Second: Want to know the easiest way to change your weak passwords to strong ones? Tell the websites that you forgot your password. Most of them will email you a link offering to reset your password. Use that link, and then use 1Password's Strong Password Generator to create a new password for that site. This is much easier than actually trying to figure out where each site has hidden their setting for changing your password.
Third: You'll be amazed how many sites have restrictions on password criteria, but they don't tell you until you've tried to make a password that didn't fit their criteria. Some require special characters beyond a-z/0-9, and some will only let you use a-z/0-9. Some won't allow you to create passwords beyond a certain length. It seems 20 characters is a common threshold, but some are 16 or less. At least one site would not let me set a password longer than 8 characters, and one required that the password was a 4 digit number. Here are the Strong Password Generator settings that I recommend:
- Length of 19 characters
- Under "Random" move the "Digits" slider to 5 and the "Symbols" slider to 5
- Check the box next to "Avoid ambiguous characters" (you may find that you need to manually type passwords at times, and it's a pain to have to guess if something is a "0" or an "O" etc)

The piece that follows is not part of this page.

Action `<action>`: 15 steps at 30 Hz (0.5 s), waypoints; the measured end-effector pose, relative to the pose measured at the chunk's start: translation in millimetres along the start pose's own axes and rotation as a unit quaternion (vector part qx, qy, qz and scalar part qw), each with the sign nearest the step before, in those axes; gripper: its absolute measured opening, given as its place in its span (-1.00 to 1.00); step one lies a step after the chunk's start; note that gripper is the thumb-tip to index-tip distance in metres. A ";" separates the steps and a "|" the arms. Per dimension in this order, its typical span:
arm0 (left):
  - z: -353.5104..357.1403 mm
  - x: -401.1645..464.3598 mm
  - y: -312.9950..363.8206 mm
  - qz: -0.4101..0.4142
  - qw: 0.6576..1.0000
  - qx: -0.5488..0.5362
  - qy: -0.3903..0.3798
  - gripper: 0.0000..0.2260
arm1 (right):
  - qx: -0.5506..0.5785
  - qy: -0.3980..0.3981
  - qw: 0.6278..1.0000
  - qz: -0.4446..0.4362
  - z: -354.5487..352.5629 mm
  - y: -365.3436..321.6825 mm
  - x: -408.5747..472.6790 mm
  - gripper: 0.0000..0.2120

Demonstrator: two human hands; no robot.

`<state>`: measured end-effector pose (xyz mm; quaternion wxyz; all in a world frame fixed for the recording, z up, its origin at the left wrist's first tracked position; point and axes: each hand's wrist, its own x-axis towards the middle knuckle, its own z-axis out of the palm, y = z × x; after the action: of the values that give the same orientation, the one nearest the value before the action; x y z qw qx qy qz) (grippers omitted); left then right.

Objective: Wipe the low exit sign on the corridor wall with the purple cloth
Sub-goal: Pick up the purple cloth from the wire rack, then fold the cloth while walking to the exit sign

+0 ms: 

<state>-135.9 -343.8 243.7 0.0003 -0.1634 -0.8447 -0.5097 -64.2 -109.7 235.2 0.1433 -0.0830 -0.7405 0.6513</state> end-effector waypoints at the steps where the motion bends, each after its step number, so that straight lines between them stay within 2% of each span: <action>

Speaking of the Strong Password Generator, the "Where" field is usually, in my opinion, overly specific. This is where 1Password stores the URL for this username/password information, and by default, it will save the entire URL, but I always manually edit that field so that it includes only the domain name. Why? Because while you may be creating a password at http://twitter.com/settings/password, you will want to use that password on any page at http://twitter.com/ that offers a login field.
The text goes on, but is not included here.